# [ABOUT THIS TASK]
Reproduce the whole listing that follows, exactly as it stands.

╔══

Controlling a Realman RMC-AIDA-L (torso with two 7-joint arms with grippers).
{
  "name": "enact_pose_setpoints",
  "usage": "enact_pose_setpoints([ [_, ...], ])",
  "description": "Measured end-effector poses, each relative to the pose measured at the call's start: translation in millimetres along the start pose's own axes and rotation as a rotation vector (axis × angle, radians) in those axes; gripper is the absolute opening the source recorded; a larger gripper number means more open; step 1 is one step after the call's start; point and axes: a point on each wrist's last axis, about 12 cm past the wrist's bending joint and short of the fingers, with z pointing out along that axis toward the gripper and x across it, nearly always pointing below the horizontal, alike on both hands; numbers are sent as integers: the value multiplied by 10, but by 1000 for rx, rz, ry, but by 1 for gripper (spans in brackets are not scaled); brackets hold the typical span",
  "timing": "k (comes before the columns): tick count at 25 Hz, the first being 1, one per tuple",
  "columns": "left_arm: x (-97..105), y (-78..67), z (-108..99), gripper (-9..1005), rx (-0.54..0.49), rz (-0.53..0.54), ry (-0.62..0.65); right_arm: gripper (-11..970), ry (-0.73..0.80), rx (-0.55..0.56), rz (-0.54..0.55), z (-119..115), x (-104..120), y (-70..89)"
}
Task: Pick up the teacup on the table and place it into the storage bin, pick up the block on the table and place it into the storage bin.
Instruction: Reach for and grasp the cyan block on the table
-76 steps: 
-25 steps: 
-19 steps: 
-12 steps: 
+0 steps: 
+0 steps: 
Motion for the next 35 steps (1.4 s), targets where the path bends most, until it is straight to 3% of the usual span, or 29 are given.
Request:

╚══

# [EXPECTED ANSWER]
Controlling a Realman RMC-AIDA-L (torso with two 7-joint arms with grippers).
{
  "name": "enact_pose_setpoints",
  "usage": "enact_pose_setpoints([ [_, ...], ])",
  "description": "Measured end-effector poses, each relative to the pose measured at the call's start: translation in millimetres along the start pose's own axes and rotation as a rotation vector (axis × angle, radians) in those axes; gripper is the absolute opening the source recorded; a larger gripper number means more open; step 1 is one step after the call's start; point and axes: a point on each wrist's last axis, about 12 cm past the wrist's bending joint and short of the fingers, with z pointing out along that axis toward the gripper and x across it, nearly always pointing below the horizontal, alike on both hands; numbers are sent as integers: the value multiplied by 10, but by 1000 for rx, rz, ry, but by 1 for gripper (spans in brackets are not scaled); brackets hold the typical span",
  "timing": "k (comes before the columns): tick count at 25 Hz, the first being 1, one per tuple",
  "columns": "left_arm: x (-97..105), y (-78..67), z (-108..99), gripper (-9..1005), rx (-0.54..0.49), rz (-0.53..0.54), ry (-0.62..0.65); right_arm: gripper (-11..970), ry (-0.73..0.80), rx (-0.55..0.56), rz (-0.54..0.55), z (-119..115), x (-104..120), y (-70..89)"
}
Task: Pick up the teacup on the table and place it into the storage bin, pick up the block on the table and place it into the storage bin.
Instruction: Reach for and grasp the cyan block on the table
-76 steps: 
-25 steps: 
-19 steps: 
-12 steps: 
+0 steps: 
+0 steps: 
Motion for the next 35 steps (1.4 s), targets where the path bends most, until it is straight to 3% of the usual span, or 29 are given.
Request:

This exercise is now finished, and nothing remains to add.